In Sullivan the purchaser of goods sought recovery pursuant to the seller's guaranty, and alleged performance of all conditions precedent. The seller answered alleging that certain specific conditions were not performed, but did not include in the answer any reference to a condition precedent relied upon in the seller's appeal. In affirming a judgment for the purchaser, our Supreme Court stated:

"Rule 9(c) R.C.P. Colo. . . . permits a plaintiff to plead generally the performance of all conditions. If an adverse party denies the performance of any such conditions the rule requires that such denial `shall be made specifically and with particularity.' Thus specific issues are framed, and the plaintiff, while obligated to establish the performance of those conditions within the framed issues, is under no obligation to prove the performance of conditions other than those with reference to which defendant has specifically alleged failure to perform."

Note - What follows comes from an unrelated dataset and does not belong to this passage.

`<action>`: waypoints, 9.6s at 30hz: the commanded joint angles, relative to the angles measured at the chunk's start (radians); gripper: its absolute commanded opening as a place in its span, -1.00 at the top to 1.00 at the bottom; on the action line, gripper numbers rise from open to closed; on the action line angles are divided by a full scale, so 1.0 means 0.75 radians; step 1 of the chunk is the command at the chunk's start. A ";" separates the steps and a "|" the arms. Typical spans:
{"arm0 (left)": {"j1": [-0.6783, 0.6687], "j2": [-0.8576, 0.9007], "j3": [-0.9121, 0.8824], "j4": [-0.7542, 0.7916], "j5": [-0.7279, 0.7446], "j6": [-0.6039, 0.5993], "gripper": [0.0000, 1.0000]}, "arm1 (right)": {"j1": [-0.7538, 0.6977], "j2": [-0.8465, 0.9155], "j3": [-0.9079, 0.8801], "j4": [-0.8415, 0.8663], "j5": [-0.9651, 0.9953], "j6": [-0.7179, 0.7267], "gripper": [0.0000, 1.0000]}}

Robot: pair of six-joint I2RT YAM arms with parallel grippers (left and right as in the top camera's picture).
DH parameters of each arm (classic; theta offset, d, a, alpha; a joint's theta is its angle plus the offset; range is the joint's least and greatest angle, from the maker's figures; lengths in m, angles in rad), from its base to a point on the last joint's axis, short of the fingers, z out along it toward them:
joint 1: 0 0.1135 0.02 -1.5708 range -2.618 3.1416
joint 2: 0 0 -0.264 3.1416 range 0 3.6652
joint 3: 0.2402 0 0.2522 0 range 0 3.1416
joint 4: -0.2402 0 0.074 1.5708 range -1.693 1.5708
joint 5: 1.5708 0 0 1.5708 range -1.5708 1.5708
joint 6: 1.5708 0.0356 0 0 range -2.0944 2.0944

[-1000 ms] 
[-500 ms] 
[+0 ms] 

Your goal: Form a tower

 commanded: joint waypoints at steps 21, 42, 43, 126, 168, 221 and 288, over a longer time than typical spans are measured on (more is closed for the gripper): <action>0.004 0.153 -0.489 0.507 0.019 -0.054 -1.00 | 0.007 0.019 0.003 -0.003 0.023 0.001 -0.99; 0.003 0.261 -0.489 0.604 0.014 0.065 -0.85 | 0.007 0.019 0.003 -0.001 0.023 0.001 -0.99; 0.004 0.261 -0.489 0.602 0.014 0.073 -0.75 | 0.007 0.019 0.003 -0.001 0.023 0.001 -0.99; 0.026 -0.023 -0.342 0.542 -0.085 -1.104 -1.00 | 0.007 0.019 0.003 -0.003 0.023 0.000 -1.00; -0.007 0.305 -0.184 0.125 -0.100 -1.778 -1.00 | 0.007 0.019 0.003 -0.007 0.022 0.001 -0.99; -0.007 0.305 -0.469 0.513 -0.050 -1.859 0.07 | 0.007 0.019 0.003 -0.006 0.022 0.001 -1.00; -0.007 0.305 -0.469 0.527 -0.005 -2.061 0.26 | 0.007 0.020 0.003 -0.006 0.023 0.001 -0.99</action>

Defendant contends, however, that Sullivan is not dispositive because plaintiff *1307 failed to allege specifically the giving of notice and that such an allegation is necessary in order to state a cause of action. Defendant relies upon L. A. Green Seed Co. v. Williams, supra, as support for the foregoing proposition and asserts that since plaintiff failed to allege the giving of notice, defendant was under no obligation to raise that issue in its answer and that, therefore, the trial court's ruling was correct.

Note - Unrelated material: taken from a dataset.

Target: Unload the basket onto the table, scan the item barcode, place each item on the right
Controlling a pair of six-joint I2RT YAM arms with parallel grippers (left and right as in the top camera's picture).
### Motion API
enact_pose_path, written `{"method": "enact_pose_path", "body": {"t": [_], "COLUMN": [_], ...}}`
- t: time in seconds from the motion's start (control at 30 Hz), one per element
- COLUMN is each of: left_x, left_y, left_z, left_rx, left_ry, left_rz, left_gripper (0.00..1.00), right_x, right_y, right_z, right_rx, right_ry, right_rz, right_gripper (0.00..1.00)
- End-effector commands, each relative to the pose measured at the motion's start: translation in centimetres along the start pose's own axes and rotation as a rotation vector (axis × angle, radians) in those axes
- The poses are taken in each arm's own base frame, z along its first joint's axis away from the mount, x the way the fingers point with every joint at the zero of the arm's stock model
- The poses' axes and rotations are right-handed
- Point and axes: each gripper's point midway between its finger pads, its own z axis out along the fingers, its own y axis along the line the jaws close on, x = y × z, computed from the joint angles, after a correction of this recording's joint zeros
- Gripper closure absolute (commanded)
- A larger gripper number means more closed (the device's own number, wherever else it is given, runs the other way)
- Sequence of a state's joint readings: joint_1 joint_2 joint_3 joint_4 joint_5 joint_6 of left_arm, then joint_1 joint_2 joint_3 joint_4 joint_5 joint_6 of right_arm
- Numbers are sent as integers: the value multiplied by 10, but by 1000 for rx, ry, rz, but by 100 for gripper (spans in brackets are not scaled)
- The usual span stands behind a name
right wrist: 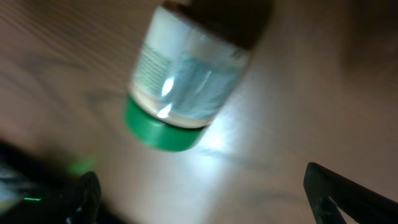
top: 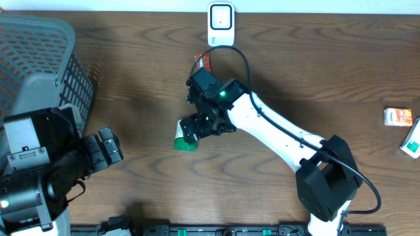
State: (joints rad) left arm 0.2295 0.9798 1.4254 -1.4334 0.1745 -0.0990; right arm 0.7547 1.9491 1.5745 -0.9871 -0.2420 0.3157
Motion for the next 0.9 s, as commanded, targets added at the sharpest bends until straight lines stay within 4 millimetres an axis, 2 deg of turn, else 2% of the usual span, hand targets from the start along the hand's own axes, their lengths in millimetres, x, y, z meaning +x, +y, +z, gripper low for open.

L. A. Green Seed Co. v. Williams, supra, lends no support to defendant's argument because the Arkansas Supreme Court in that case was determining the requirements for pleading a cause of action. Under the rules applicable in this jurisdiction, however, "we are no longer concerned with meeting technical requirements of theories of causes of actions," Bridges v. Ingram, 122 Colo. 501, 223 P.2d 1051 (1950); C.R. C.P. 8(a), those requirements having been superceded by claims for relief. See Rasmussen v. Freehling, 159 Colo. 414, 412 P.2d 217 (1966). Rather, the purpose of a complaint is to afford defendant reasonable notice of the nature of plaintiff's claim, Vance v. St. Charles Mesa Water Ass'n, 170 Colo. 313, 460 P.2d 782 (1969), and thus it is unnecessary to plead specifically that notice of breach was given. See Pritchard v. Liggett & Myers Tobacco Co., 134 F. Supp. 829 (W.D.Pa.1955). Under these circumstances, we conclude that the allegation that plaintiff performed all conditions precedent to the agreement required defendant specifically to allege plaintiff's failure to give the required notice in order to raise that issue for trial. Thus, the rule in Sullivan applies.

The judgment is reversed and the cause remanded to the trial court to hold such additional proceedings as it deems advisable to determine the amount of plaintiff's damages, and to enter judgment thereon.

SILVERSTEIN, C. J., and ENOCH, J., concur.